◆ Work to be completed: The reply must contain exactly the lines below from the one with "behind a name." down to the one with "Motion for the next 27", both included, and nothing more; please omit the pictures.

◆ Information:

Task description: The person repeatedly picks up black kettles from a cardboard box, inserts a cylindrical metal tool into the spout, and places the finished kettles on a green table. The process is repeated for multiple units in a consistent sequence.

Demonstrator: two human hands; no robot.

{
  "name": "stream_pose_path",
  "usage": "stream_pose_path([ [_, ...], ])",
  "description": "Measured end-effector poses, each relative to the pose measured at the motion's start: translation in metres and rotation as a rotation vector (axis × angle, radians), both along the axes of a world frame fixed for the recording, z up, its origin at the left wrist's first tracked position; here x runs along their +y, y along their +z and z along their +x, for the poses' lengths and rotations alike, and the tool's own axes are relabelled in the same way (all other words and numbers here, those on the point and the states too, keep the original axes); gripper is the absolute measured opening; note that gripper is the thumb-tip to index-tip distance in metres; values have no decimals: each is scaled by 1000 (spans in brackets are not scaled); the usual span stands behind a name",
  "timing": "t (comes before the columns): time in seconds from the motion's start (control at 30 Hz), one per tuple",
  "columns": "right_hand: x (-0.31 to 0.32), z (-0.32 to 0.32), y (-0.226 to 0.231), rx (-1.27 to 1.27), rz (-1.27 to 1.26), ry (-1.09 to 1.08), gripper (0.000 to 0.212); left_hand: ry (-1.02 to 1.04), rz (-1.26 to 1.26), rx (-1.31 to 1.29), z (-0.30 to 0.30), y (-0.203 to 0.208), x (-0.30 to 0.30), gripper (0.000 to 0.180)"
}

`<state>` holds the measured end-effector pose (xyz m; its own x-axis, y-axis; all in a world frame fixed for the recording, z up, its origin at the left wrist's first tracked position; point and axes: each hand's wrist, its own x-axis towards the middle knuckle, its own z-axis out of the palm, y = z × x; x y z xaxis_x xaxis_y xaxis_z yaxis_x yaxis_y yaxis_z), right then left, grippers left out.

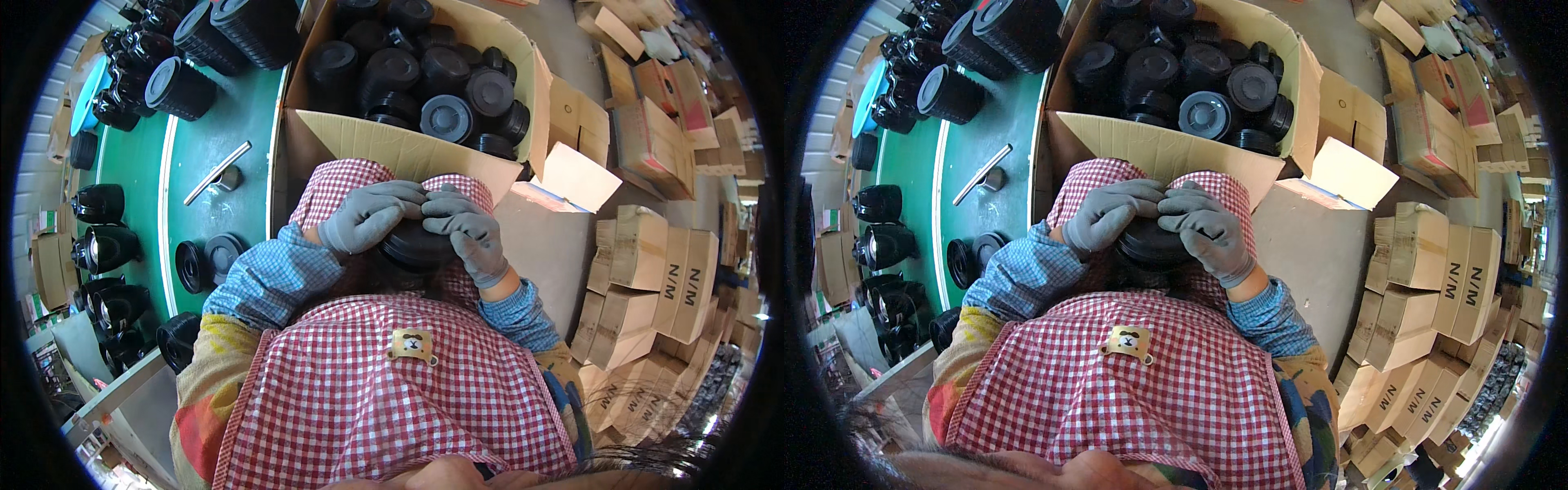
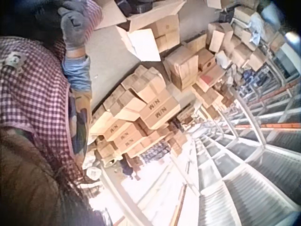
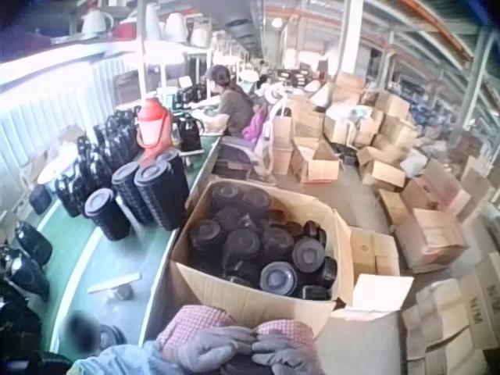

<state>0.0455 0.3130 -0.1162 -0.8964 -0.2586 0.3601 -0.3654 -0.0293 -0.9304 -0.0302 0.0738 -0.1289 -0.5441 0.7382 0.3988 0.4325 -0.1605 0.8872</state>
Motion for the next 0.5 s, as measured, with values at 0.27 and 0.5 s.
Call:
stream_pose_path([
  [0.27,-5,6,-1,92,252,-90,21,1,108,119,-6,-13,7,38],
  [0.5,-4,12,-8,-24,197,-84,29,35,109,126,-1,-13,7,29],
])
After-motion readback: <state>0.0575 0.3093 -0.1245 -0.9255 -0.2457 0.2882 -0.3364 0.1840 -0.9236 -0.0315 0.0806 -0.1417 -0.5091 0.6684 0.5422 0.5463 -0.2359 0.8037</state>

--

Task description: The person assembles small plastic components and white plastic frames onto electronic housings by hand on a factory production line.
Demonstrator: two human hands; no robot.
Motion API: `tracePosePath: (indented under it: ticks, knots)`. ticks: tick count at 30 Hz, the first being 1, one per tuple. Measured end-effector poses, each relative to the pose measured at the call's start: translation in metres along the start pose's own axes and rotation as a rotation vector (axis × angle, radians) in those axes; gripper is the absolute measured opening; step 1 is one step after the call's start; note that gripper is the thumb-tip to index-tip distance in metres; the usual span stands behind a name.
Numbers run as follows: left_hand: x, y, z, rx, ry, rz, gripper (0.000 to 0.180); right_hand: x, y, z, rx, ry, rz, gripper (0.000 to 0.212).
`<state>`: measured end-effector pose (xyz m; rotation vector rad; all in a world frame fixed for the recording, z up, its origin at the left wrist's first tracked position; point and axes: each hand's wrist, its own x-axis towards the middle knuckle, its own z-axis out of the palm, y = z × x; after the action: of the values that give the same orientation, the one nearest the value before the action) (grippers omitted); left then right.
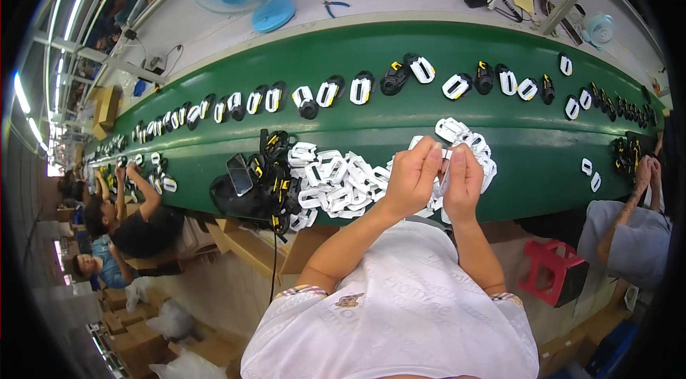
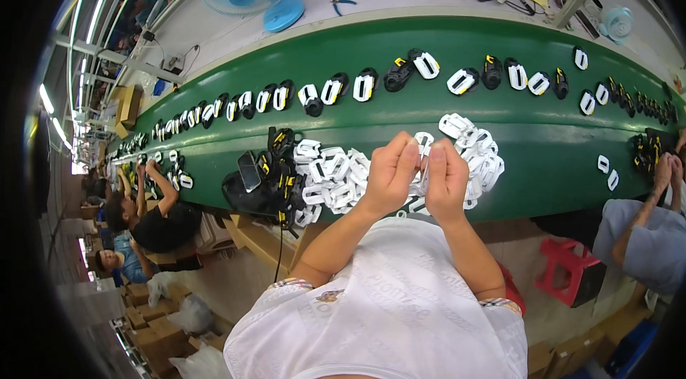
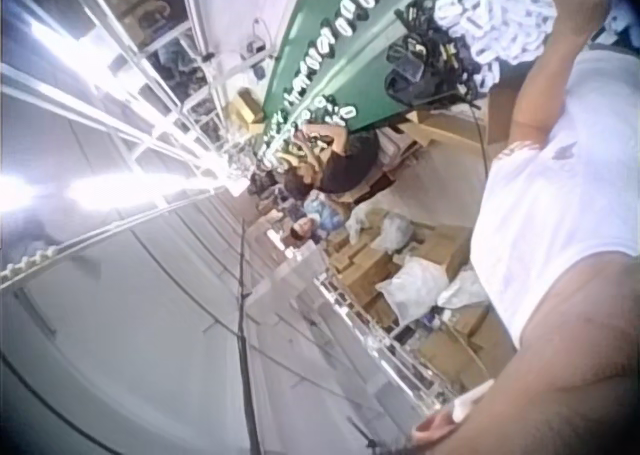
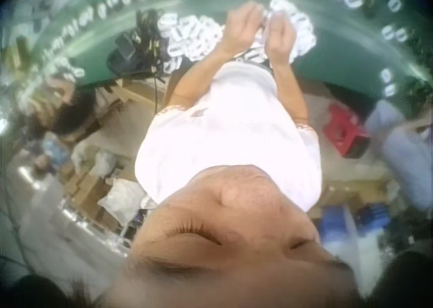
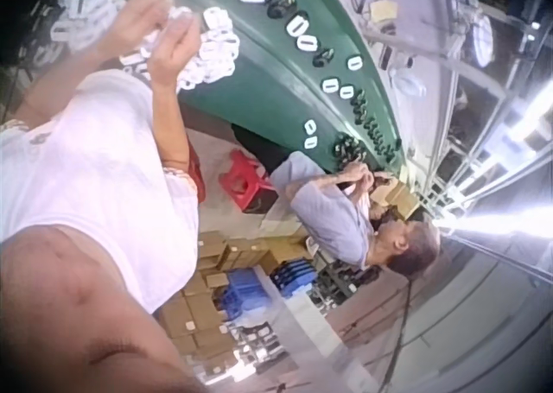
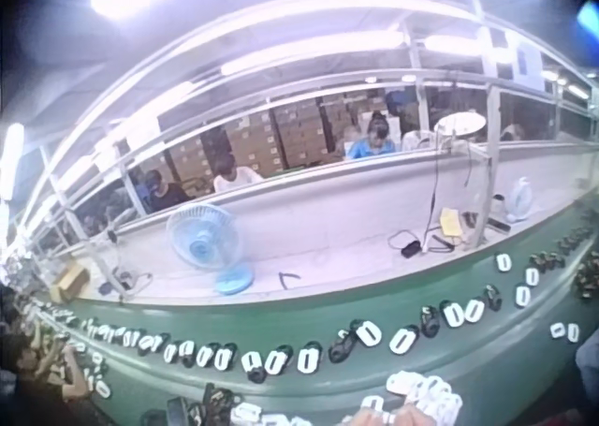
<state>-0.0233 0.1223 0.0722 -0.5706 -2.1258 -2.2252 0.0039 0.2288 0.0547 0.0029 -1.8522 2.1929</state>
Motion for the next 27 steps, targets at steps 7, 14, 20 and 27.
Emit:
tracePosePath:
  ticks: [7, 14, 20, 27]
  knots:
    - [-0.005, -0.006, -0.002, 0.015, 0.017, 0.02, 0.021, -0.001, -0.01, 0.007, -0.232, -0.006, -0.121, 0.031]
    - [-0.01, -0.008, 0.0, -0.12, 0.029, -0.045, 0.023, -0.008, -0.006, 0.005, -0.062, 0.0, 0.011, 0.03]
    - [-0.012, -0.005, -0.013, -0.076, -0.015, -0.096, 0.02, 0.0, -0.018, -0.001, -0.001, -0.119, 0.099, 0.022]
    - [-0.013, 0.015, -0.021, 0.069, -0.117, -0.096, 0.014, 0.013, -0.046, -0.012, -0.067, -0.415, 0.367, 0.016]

◆ Task solution:
Motion API: `tracePosePath: (indented under it: ticks, knots)`. ticks: tick count at 30 Hz, the first being 1, one per tuple. Measured end-effector poses, each relative to the pose measured at the call's start: translation in metres along the start pose's own axes and rotation as a rotation vector (axis × angle, radians) in those axes; gripper is the absolute measured opening; step 1 is one step after the call's start; note that gripper is the thumb-tip to index-tip distance in metres; the usual span stands behind a name.
Numbers run as follows: left_hand: x, y, z, rx, ry, rz, gripper (0.000 to 0.180); right_hand: x, y, z, rx, ry, rz, gripper (0.000 to 0.212).
`<state>`: measured end-effector pose (xyz m; rotation vector rad; all in a world frame fixed for the recording, z up, its origin at the left wrist's first tracked position; point and axes: each hand's wrist, its own x-axis towards the middle knuckle, its own z-axis out of the palm, y = z × x; after the action: of the values that give the same orientation, the one nearest the value before the action) (grippers omitted); left then right.
<state>-0.0233 0.1223 0.0722 -0.5706 -2.1258 -2.2252 0.0039 0.2288 0.0547 0.0029 -1.8522 2.1929</state>
Motion for the next 27 steps, targets at steps 7, 14, 20 and 27.

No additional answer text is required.